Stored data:
──────

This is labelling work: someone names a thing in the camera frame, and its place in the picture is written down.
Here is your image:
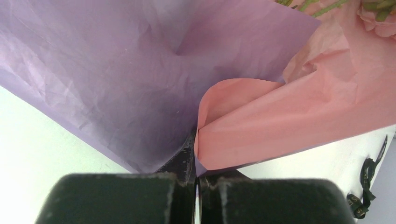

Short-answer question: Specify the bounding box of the purple pink wrapping paper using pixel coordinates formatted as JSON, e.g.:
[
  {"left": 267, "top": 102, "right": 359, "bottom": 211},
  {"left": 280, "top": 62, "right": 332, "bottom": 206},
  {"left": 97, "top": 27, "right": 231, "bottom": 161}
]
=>
[{"left": 0, "top": 0, "right": 396, "bottom": 175}]

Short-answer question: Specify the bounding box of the black ribbon strap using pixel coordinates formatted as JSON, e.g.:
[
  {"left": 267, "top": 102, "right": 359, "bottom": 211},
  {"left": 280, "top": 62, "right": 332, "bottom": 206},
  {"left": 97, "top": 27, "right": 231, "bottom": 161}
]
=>
[{"left": 346, "top": 134, "right": 389, "bottom": 219}]

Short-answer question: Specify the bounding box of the fake flower bouquet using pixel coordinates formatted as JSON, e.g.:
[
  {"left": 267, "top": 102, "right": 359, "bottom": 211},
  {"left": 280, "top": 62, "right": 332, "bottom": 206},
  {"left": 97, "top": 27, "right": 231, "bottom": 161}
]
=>
[{"left": 275, "top": 0, "right": 396, "bottom": 39}]

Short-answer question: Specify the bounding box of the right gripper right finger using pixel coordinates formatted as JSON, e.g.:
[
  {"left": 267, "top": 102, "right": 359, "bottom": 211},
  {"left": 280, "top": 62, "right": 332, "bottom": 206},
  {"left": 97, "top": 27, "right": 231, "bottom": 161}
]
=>
[{"left": 198, "top": 170, "right": 250, "bottom": 224}]

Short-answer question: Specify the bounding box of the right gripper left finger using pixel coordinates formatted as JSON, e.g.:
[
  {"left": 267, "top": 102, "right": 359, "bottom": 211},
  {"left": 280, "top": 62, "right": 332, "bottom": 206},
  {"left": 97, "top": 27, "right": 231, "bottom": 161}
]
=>
[{"left": 157, "top": 131, "right": 197, "bottom": 224}]

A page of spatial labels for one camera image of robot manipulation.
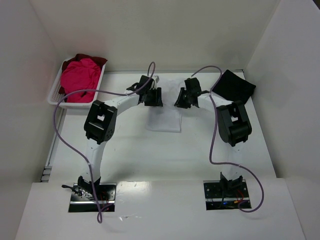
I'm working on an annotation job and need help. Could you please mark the white t shirt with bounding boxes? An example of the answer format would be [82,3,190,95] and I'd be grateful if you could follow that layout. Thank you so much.
[145,77,184,133]

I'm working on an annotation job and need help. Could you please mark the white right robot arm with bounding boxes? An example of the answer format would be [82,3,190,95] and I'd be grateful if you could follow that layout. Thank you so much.
[174,77,252,195]

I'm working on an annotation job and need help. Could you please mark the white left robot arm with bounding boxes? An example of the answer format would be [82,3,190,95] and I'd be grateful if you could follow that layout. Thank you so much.
[77,75,163,197]

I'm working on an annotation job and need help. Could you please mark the folded black t shirt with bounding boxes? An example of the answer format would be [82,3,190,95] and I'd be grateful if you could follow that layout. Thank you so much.
[212,70,256,104]

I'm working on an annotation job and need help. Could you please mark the dark red t shirt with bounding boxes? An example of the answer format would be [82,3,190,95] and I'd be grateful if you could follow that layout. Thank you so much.
[58,53,107,94]

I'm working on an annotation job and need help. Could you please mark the pink t shirt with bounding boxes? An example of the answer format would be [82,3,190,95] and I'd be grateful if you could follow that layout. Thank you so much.
[60,58,101,103]

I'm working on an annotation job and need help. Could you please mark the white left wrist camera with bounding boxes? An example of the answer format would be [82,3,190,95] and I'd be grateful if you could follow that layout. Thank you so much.
[151,75,160,89]

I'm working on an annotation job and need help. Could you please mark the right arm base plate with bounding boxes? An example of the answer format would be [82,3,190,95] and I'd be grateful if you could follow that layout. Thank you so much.
[203,180,252,211]

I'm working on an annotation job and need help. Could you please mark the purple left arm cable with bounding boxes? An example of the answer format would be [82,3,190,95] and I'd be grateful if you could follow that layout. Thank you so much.
[53,61,157,224]

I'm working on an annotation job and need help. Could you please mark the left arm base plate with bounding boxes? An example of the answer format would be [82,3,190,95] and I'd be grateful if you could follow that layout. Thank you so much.
[68,183,117,213]

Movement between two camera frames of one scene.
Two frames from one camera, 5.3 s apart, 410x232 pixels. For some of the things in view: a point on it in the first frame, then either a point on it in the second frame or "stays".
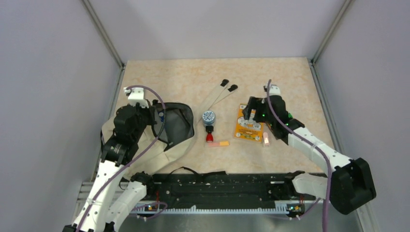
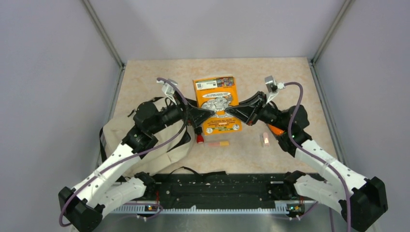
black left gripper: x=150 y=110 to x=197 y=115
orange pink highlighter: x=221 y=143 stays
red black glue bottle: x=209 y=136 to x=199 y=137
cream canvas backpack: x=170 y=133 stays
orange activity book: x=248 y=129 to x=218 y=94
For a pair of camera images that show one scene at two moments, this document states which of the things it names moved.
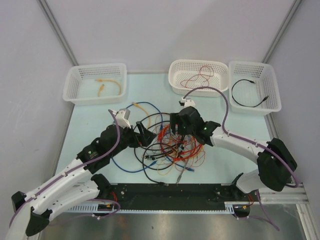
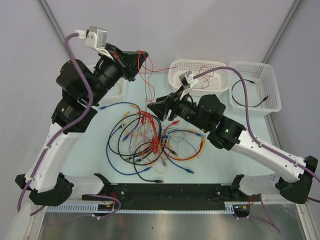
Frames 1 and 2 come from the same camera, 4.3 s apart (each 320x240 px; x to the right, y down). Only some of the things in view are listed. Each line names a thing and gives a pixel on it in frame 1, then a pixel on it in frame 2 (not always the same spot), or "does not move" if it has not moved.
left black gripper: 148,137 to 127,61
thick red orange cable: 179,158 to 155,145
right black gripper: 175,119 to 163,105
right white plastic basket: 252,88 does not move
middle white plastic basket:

──────

**What you should do:**
What you return must be the entries above, exactly as they appear, without any pictures.

**Problem solution:**
This is labelling work: someone names a thing in the camera frame, and its place in the picture is written down.
Here is your image:

Short-answer question: Specify the bounding box of the purple pink wrapping paper using pixel coordinates formatted as JSON, e.g.:
[
  {"left": 267, "top": 102, "right": 359, "bottom": 211},
  {"left": 280, "top": 62, "right": 332, "bottom": 206},
  {"left": 97, "top": 27, "right": 231, "bottom": 161}
]
=>
[{"left": 0, "top": 0, "right": 396, "bottom": 175}]

Short-answer question: Specify the bounding box of the black ribbon strap using pixel coordinates formatted as JSON, e.g.:
[
  {"left": 267, "top": 102, "right": 359, "bottom": 211},
  {"left": 280, "top": 62, "right": 332, "bottom": 206},
  {"left": 97, "top": 27, "right": 231, "bottom": 161}
]
=>
[{"left": 346, "top": 134, "right": 389, "bottom": 219}]

Short-answer question: Specify the bounding box of the fake flower bouquet using pixel coordinates formatted as JSON, e.g.:
[
  {"left": 267, "top": 102, "right": 359, "bottom": 211},
  {"left": 280, "top": 62, "right": 332, "bottom": 206},
  {"left": 97, "top": 27, "right": 231, "bottom": 161}
]
=>
[{"left": 275, "top": 0, "right": 396, "bottom": 39}]

Short-answer question: Specify the bounding box of the right gripper right finger using pixel coordinates formatted as JSON, e.g.:
[
  {"left": 267, "top": 102, "right": 359, "bottom": 211},
  {"left": 280, "top": 62, "right": 332, "bottom": 206},
  {"left": 97, "top": 27, "right": 231, "bottom": 161}
]
=>
[{"left": 198, "top": 170, "right": 250, "bottom": 224}]

Short-answer question: Specify the bounding box of the right gripper left finger using pixel coordinates formatted as JSON, e.g.:
[
  {"left": 267, "top": 102, "right": 359, "bottom": 211},
  {"left": 280, "top": 62, "right": 332, "bottom": 206},
  {"left": 97, "top": 27, "right": 231, "bottom": 161}
]
=>
[{"left": 157, "top": 131, "right": 197, "bottom": 224}]

A page of spatial labels for one camera image of robot manipulation.
I'm working on an annotation job and need help. Could you please mark the white t shirt with bounding boxes? An example of the answer format would be [82,3,190,95] and I'd be grateful if you could follow that layout. Thank you so much.
[145,77,184,133]

I'm working on an annotation job and need help. Could you please mark the white right robot arm with bounding boxes? An example of the answer format would be [82,3,190,95] and I'd be grateful if you could follow that layout. Thank you so much.
[174,77,252,195]

I'm working on an annotation job and need help. Could you please mark the white left robot arm with bounding boxes? An example of the answer format would be [82,3,190,95] and I'd be grateful if you could follow that layout. Thank you so much.
[77,75,163,197]

I'm working on an annotation job and need help. Could you please mark the folded black t shirt with bounding boxes? An example of the answer format would be [82,3,190,95] and I'd be grateful if you could follow that layout. Thank you so much.
[212,70,256,104]

I'm working on an annotation job and need help. Could you please mark the dark red t shirt with bounding boxes? An example of the answer format would be [82,3,190,95] and I'd be grateful if you could follow that layout. Thank you so much.
[58,53,107,94]

I'm working on an annotation job and need help. Could you please mark the pink t shirt with bounding boxes? An example of the answer format would be [82,3,190,95] and I'd be grateful if you could follow that layout. Thank you so much.
[60,58,101,103]

I'm working on an annotation job and need help. Could you please mark the white left wrist camera with bounding boxes? An example of the answer format would be [82,3,190,95] and I'd be grateful if you could follow that layout. Thank you so much.
[151,75,160,89]

I'm working on an annotation job and need help. Could you please mark the right arm base plate with bounding boxes? An example of the answer format would be [82,3,190,95] and I'd be grateful if you could follow that layout. Thank you so much.
[203,180,252,211]

I'm working on an annotation job and need help. Could you please mark the purple left arm cable with bounding boxes? An example of the answer format would be [82,3,190,95] and I'd be grateful if you could follow that layout. Thank you so much.
[53,61,157,224]

I'm working on an annotation job and need help. Could you please mark the left arm base plate with bounding boxes? An example of the answer format would be [82,3,190,95] and I'd be grateful if you could follow that layout. Thank you so much.
[68,183,117,213]

Movement between two camera frames of one scene.
Two frames from one camera, 5.3 s apart, 410x232 pixels. For some of the things in view: a point on it in the first frame, then either a point on it in the second frame or "stays".
black left gripper: x=150 y=110 to x=197 y=115
orange pink highlighter: x=221 y=143 stays
red black glue bottle: x=209 y=136 to x=199 y=137
cream canvas backpack: x=170 y=133 stays
orange activity book: x=248 y=129 to x=218 y=94
For a pair of camera images that show one scene at two moments, this document states which of the things it names moved.
Frames 1 and 2 come from the same camera, 4.3 s apart (each 320x240 px; x to the right, y down). Only some of the things in view are listed. Each line names a thing and gives a pixel on it in frame 1, then a pixel on it in frame 2 (not always the same spot), or "does not move" if it has not moved.
left black gripper: 148,137 to 127,61
thick red orange cable: 179,158 to 155,145
right black gripper: 175,119 to 163,105
right white plastic basket: 252,88 does not move
middle white plastic basket:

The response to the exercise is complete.